Not only is it Sunday but it’s the precipice of my son’s 9 month anniversary of his death. I don’t even know how to begin explaining this mark. It took me 9 months to carry him and now I face the realization that he has been gone as long as it took me to grow him within myself. It was 9 month of knowing he was safe and sound and awaiting his birth. I’m waiting for the 22nd of this month to compare my 9 month journey. The same length of time is 2 days away and I can assure you this wait has been pure hell. In 2 days there will be no Ryan to see. There will be no Ryan to hold. Tuesday will be a painful day. It took 9 months to finally hold that beautiful angel. This last 9 months has left me with nothing more than a hole in my heart to cradle my grief.
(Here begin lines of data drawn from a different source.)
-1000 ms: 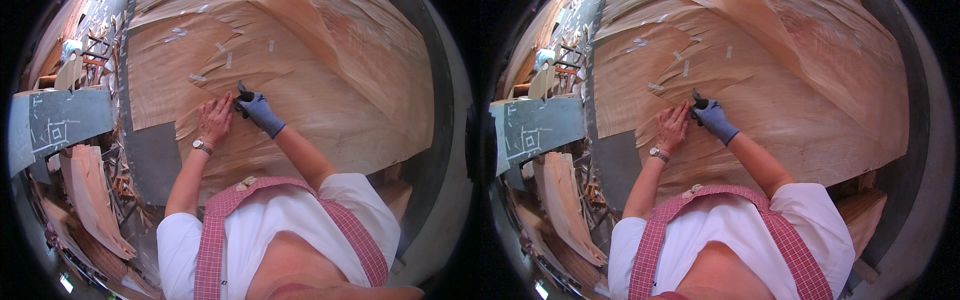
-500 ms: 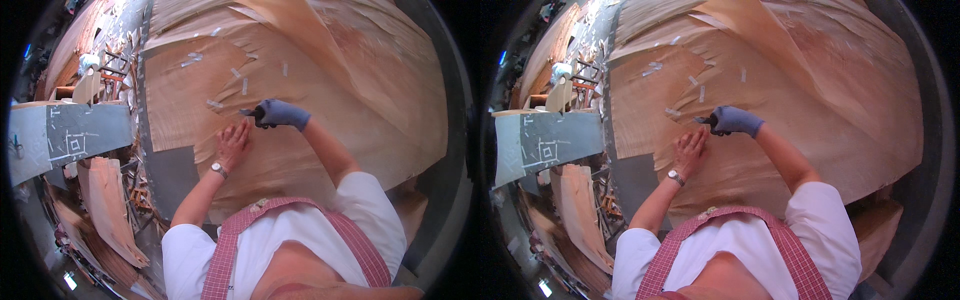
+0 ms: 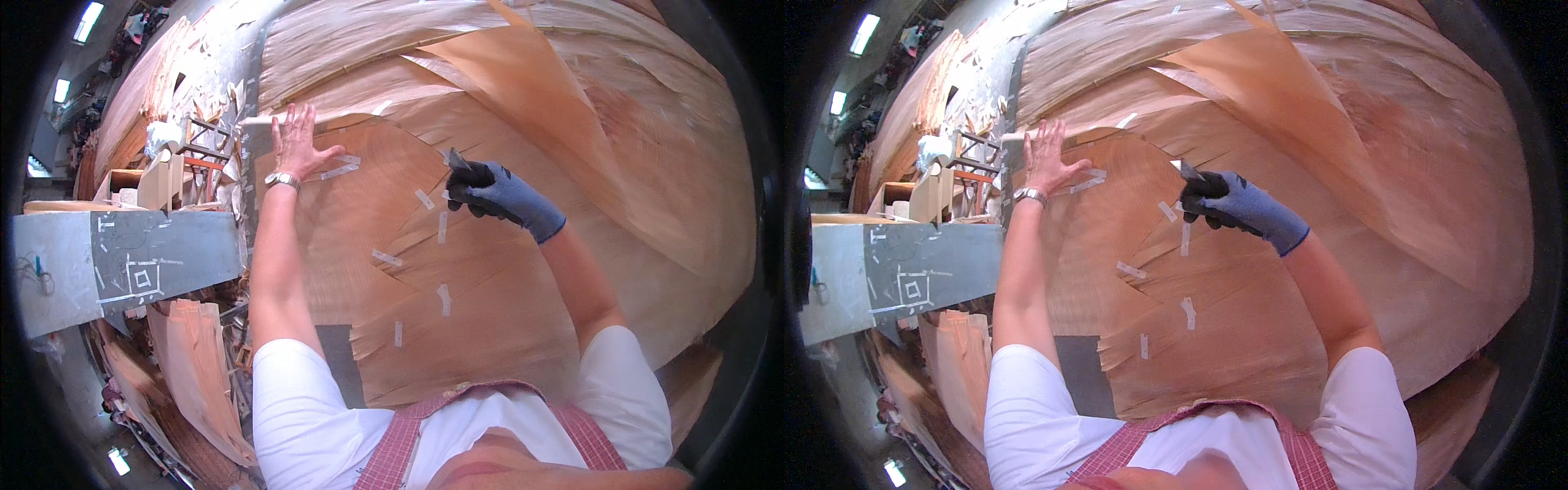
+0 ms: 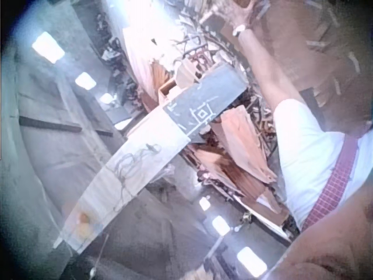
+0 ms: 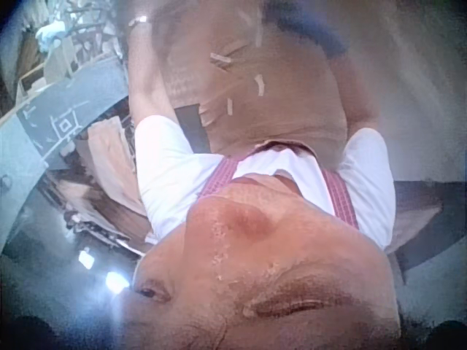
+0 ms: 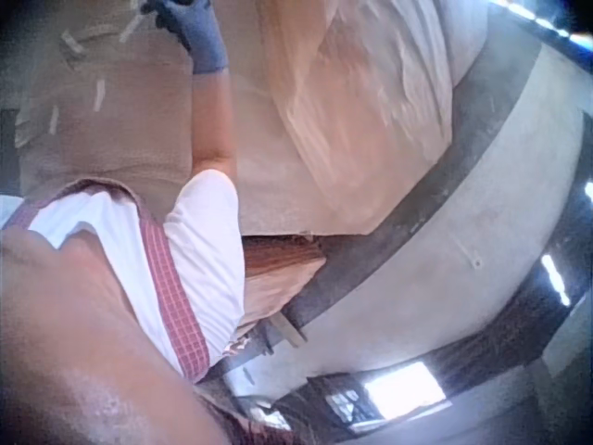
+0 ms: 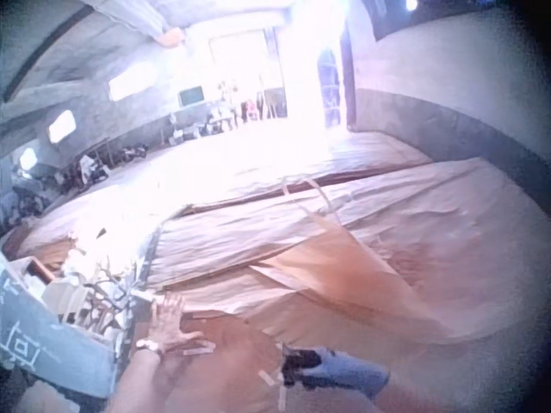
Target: The person trims wood veneer sheets using a knife, applies strips of tape to the surfaces by hand, and moves individual sheets between large stacks on a worktable.
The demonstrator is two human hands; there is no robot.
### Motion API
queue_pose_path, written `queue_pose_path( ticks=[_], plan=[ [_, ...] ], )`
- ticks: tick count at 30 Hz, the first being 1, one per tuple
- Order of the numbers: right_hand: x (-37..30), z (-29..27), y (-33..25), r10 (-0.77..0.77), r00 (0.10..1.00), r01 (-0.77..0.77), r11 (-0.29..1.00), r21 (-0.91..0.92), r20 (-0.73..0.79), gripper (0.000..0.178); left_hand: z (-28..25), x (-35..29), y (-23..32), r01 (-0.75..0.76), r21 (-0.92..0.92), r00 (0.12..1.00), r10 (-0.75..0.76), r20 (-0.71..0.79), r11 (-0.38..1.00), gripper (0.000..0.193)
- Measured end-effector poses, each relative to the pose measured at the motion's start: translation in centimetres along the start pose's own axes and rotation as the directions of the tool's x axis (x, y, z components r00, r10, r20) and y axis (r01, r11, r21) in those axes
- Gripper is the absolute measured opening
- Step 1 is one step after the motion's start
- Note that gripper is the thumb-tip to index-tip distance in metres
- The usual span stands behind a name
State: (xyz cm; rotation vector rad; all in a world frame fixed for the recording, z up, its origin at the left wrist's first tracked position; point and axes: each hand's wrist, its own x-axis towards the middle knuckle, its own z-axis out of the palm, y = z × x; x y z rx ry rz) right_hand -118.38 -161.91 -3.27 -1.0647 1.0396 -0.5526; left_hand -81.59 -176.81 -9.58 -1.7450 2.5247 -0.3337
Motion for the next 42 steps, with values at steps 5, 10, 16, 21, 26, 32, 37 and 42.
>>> queue_pose_path(
  ticks=[5, 10, 16, 21, 26, 32, 37, 42],
  plan=[
    [7.1, 0.4, 0.4, -0.123, 0.992, 0.123, 0.992, -0.006, 0.001, 0.017, 4.6, -1.8, -0.9, -0.012, -0.234, 0.996, -0.008, -0.084, 0.972, 0.085],
    [15.3, 1.0, -1.4, -0.24, 0.969, 0.227, 0.959, -0.167, -0.057, 0.017, 6.7, -2.3, -0.8, -0.012, -0.39, 0.973, -0.079, -0.217, 0.921, 0.071],
    [22.3, 2.9, -4.3, -0.269, 0.963, 0.242, 0.907, -0.344, -0.032, 0.013, 7.3, -3.7, -4.1, 0.012, -0.438, 0.974, -0.11, -0.2, 0.899, 0.063],
    [27.4, 4.8, -4.5, -0.267, 0.959, 0.279, 0.846, -0.455, 0.092, 0.023, 7.1, -4.5, -7.1, 0.097, -0.389, 0.966, -0.18, -0.184, 0.916, 0.063],
    [31.3, 8.1, -4.9, -0.241, 0.961, 0.275, 0.796, -0.539, 0.133, 0.023, 7.5, -5.9, -10.3, 0.17, -0.373, 0.956, -0.244, -0.162, 0.912, 0.066],
    [34.1, 8.5, -4.6, -0.106, 0.986, 0.165, 0.711, -0.684, 0.127, 0.021, 8.1, -7.4, -11.6, 0.477, -0.344, 0.829, -0.545, -0.13, 0.809, 0.066],
    [34.3, 8.3, -4.2, -0.108, 0.986, 0.158, 0.851, -0.5, 0.128, 0.022, 8.2, -6.8, -12.0, 0.61, -0.409, 0.745, -0.667, 0.003, 0.679, 0.044],
    [35.1, 8.1, -3.8, -0.115, 0.985, 0.167, 0.845, -0.509, 0.132, 0.021, 11.4, -5.5, -14.2, 0.551, -0.725, 0.632, -0.774, 0.038, 0.413, 0.027]
  ],
)
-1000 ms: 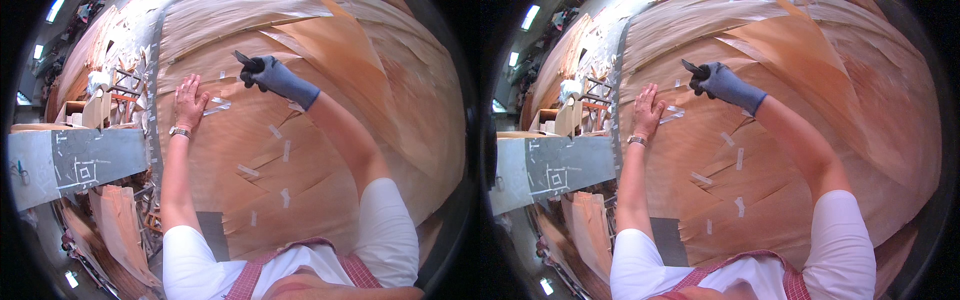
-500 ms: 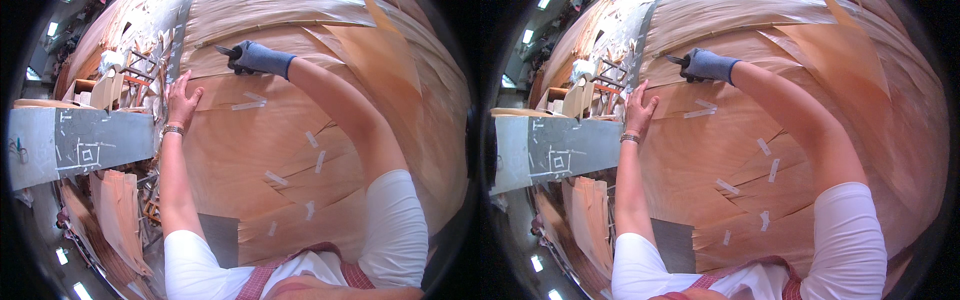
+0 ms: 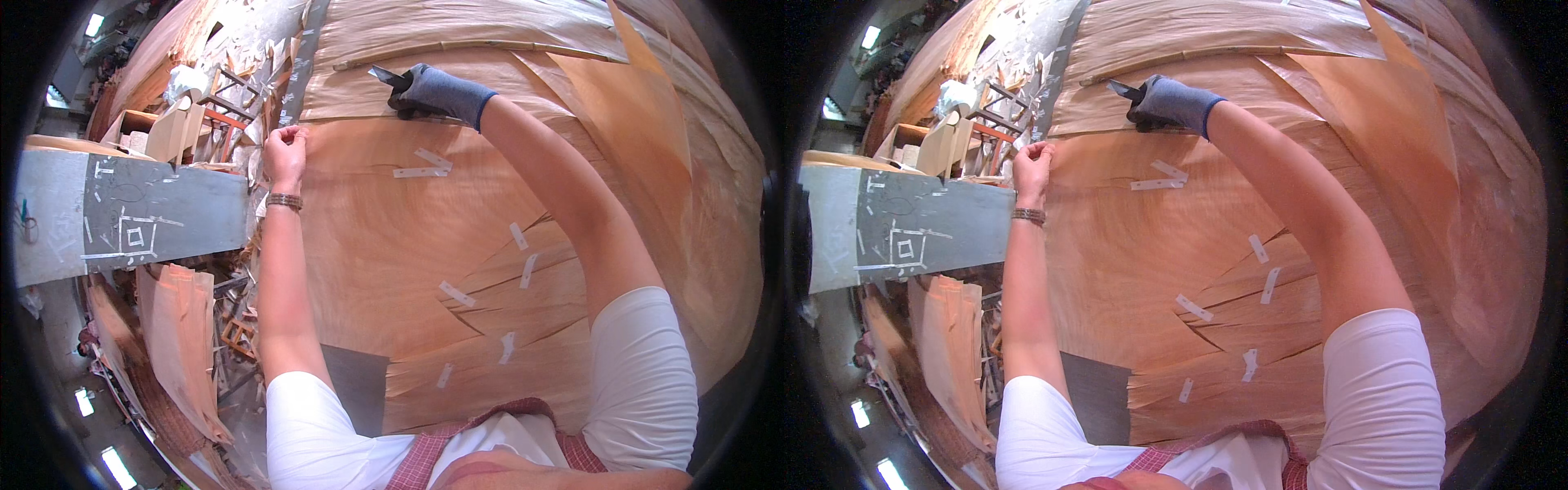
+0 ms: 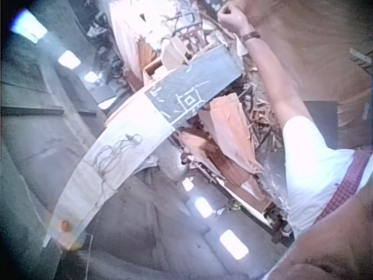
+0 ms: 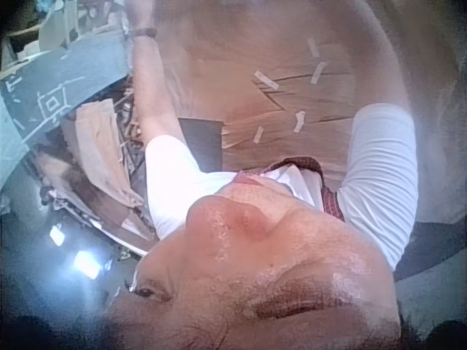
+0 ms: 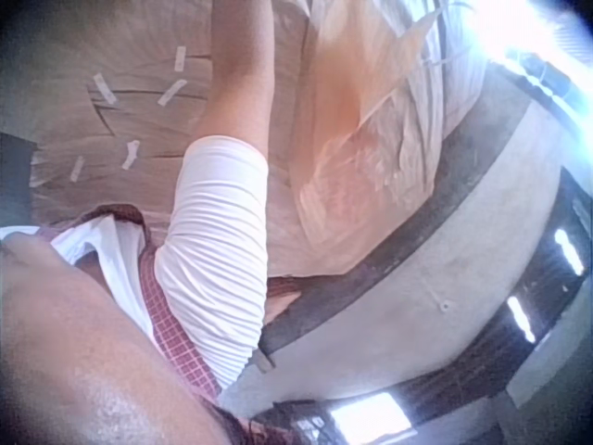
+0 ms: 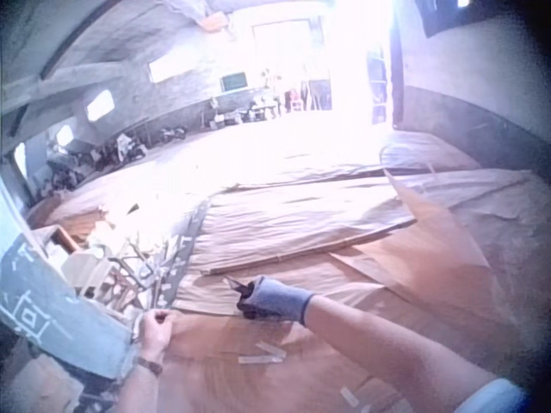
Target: The person trims wood veneer sheets using a knife, applies strips of tape to the surfaces by hand, and moves individual sheets between large stacks on a worktable.
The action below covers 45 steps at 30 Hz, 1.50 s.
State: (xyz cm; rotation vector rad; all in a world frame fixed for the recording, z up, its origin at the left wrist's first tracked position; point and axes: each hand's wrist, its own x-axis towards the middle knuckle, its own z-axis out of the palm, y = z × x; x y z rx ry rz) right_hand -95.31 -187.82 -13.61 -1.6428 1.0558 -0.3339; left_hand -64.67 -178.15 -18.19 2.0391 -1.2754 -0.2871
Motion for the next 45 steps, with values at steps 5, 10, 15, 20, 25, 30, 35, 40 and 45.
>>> queue_pose_path(
  ticks=[5, 10, 15, 20, 25, 30, 35, 40, 45],
  plan=[
    [-0.1, 0.4, -0.6, 0.009, 0.999, -0.01, 0.999, -0.035, -0.034, 0.028, 0.7, 1.5, -1.6, 0.144, -0.152, 0.989, -0.144, 0.011, 0.978, 0.022],
    [-0.1, 0.4, 0.3, 0.006, 0.998, -0.007, 1.0, -0.012, -0.061, 0.028, 0.6, -0.3, 2.3, 0.103, 0.037, 0.99, -0.099, -0.097, 0.994, 0.023],
    [-0.4, 0.3, -0.2, 0.029, 0.996, -0.038, 0.993, -0.111, -0.084, 0.029, 0.8, -1.9, 3.3, -0.465, 0.323, 0.75, 0.561, -0.351, 0.824, 0.022],
    [0.2, 0.2, -1.4, -0.04, 0.999, 0.039, 0.999, 0.028, 0.026, 0.024, 0.6, -1.9, 2.0, -0.408, 0.263, 0.891, 0.444, -0.094, 0.874, 0.014],
    [4.9, 3.5, -4.7, -0.25, 0.962, 0.258, 0.964, -0.065, 0.111, 0.023, 1.4, -1.5, 2.2, -0.387, 0.205, 0.9, 0.417, -0.125, 0.899, 0.012],
    [8.8, 8.8, -5.4, -0.464, 0.884, 0.389, 0.67, -0.633, 0.052, 0.037, 0.9, -0.7, 0.6, -0.262, 0.057, 0.96, 0.267, -0.088, 0.963, 0.013],
    [9.1, 8.9, -6.7, -0.235, 0.963, 0.265, 0.753, -0.602, 0.129, 0.04, 0.7, -1.0, 0.7, -0.294, 0.127, 0.941, 0.31, -0.137, 0.947, 0.014],
    [9.9, 8.7, -5.8, -0.273, 0.958, 0.272, 0.771, -0.576, 0.087, 0.038, 0.5, -0.9, 1.2, -0.404, 0.258, 0.902, 0.429, -0.049, 0.878, 0.014],
    [9.9, 9.1, -6.1, -0.336, 0.941, 0.278, 0.685, -0.673, 0.047, 0.046, 0.9, -1.2, 1.5, -0.38, 0.282, 0.898, 0.425, -0.117, 0.881, 0.015]
  ],
)
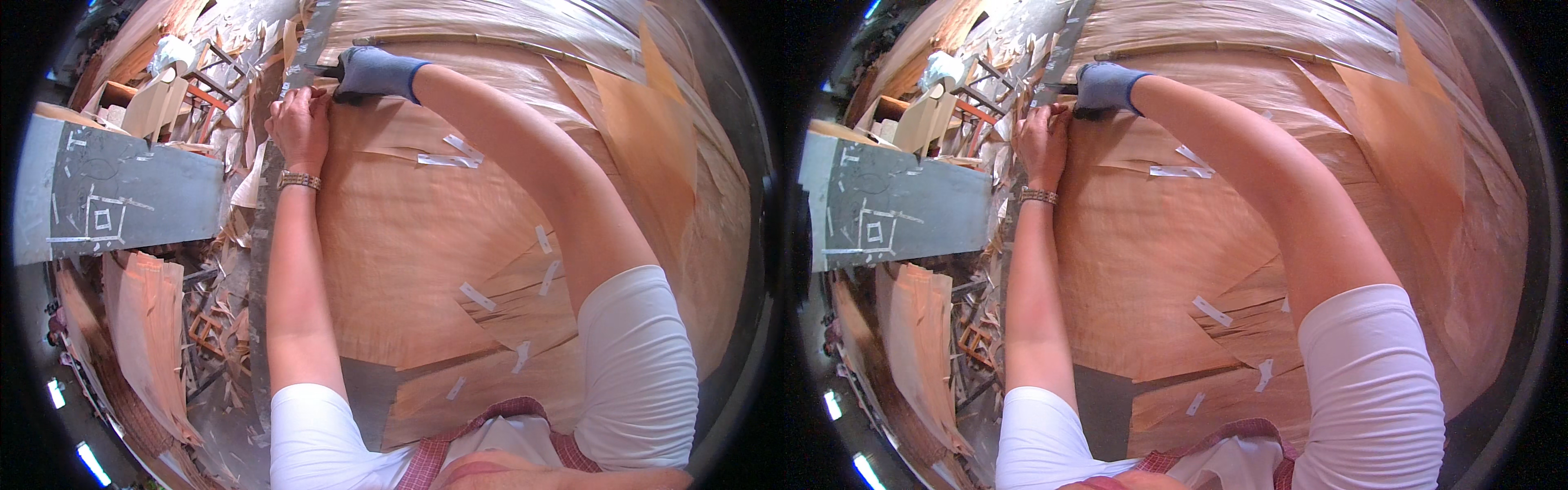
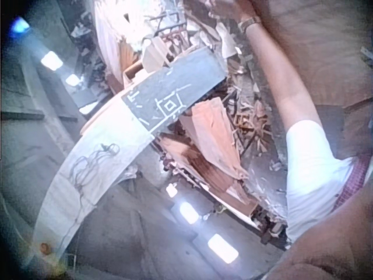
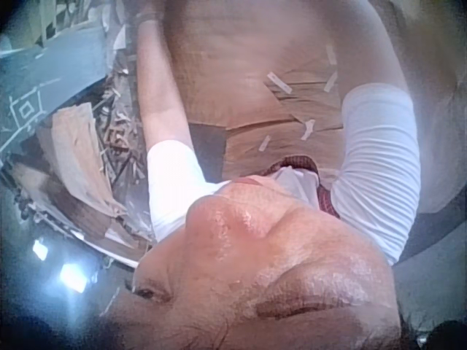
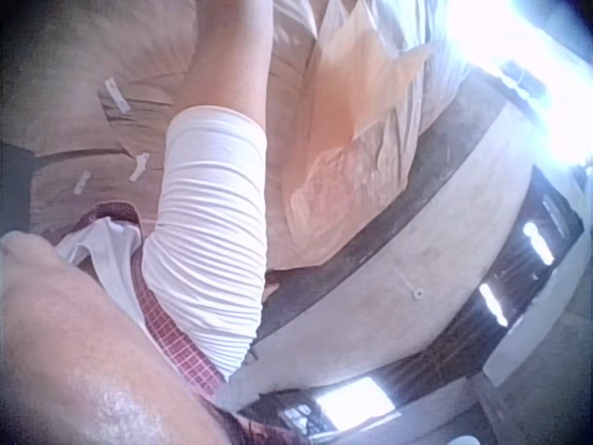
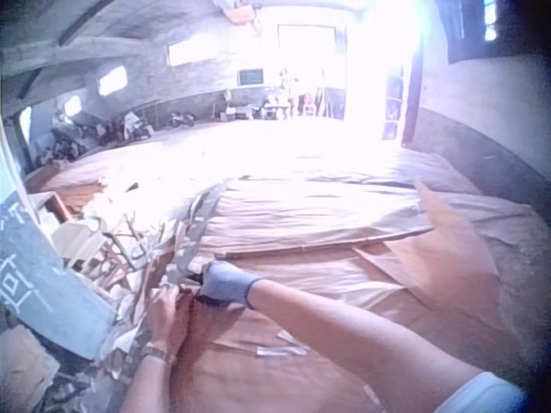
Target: The person trims wood veneer sheets using a knife, applies strips of tape to the surfaces by hand, and moves individual sheets between large stacks on a worktable.
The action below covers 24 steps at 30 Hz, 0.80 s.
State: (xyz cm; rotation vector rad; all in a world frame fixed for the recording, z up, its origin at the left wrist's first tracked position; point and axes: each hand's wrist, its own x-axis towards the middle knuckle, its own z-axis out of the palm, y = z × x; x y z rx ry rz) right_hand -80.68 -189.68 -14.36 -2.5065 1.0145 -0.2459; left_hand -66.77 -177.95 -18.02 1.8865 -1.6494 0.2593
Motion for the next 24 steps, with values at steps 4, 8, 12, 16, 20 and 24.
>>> queue_pose_path(
  ticks=[4, 8, 12, 16, 20, 24],
  plan=[
    [-2.2, -2.0, 0.2, 0.08, 0.997, -0.082, 0.989, -0.125, -0.017, 0.054, -0.2, 0.0, 0.4, 0.005, 0.014, 1.0, -0.005, 0.008, 1.0, 0.014],
    [-6.3, -3.8, 0.4, 0.044, 0.98, -0.085, 0.974, -0.21, -0.192, 0.036, 0.4, 0.1, 0.7, -0.054, -0.015, 0.998, 0.054, -0.009, 0.998, 0.014],
    [-21.8, -3.8, -2.2, -0.296, 0.877, 0.097, 0.881, -0.464, -0.378, 0.034, 0.4, 0.1, 1.3, -0.09, 0.008, 0.996, 0.09, 0.019, 0.996, 0.014],
    [-41.5, -9.7, -5.8, -0.064, 0.966, 0.109, 0.98, 0.168, -0.252, 0.038, -1.0, 0.2, 0.6, -0.068, 0.062, 0.993, 0.061, 0.102, 0.996, 0.026],
    [-55.9, -11.8, 2.6, 0.582, 0.552, -0.583, 0.781, 0.223, -0.597, 0.046, -4.7, -1.9, 7.6, -0.014, 0.021, 0.999, 0.015, -0.029, 1.0, 0.042],
    [-64.9, -13.3, 12.1, 0.444, 0.532, -0.756, 0.633, -0.168, -0.721, 0.048, -9.0, -11.4, 22.2, -0.24, -0.128, 0.97, 0.244, 0.017, 0.962, 0.044]
  ],
)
Not a day goes by that I don’t think about my beautiful son. I search for him in everything I do. I always scan a crowded room in hopes of finding a glimpse of him. I listen to the whispering wind in hopes that I may catch the sound of his voice. I visit our favorite places. I cook his favorite meals. I wait patiently in hopes that he opens the door and yells, “Ma, I’m home….” Reality smacks me as I crawl into bed and close my eyes on another day without my son. I talk out loud in the stillness of the night, wishing he could hear my plea. I teeter between the real world and the peacefulness of sleep as I request his presence in my world of dreams. I gently drift off to a land where pain and grief are banned from visiting. It’s my private and much needed reprieve from reality. It’s my own gentle world without any worries. It’s always filled with memories of my little trio. My three perfect children so tender and forever young at heart. They frolic and laugh and remain forever protected from harm. Everything remains calm and perfect in the peacefulness of sleep. I dream about life as it once was. Beautiful and intact and full to the brim with endless love. I startle from my perfect world… I slowly open my eyes to face a world of harsh reality. Groundhog day once again. I must face the reality that my son died by suicide and there isn’t a damn thing I can do about it. I must face the day in addition to all of the realties that begin the moment I awaken. The cycle continues as I wish the day away in hopes that my sleep-fullness is more pleasant than my reality of day.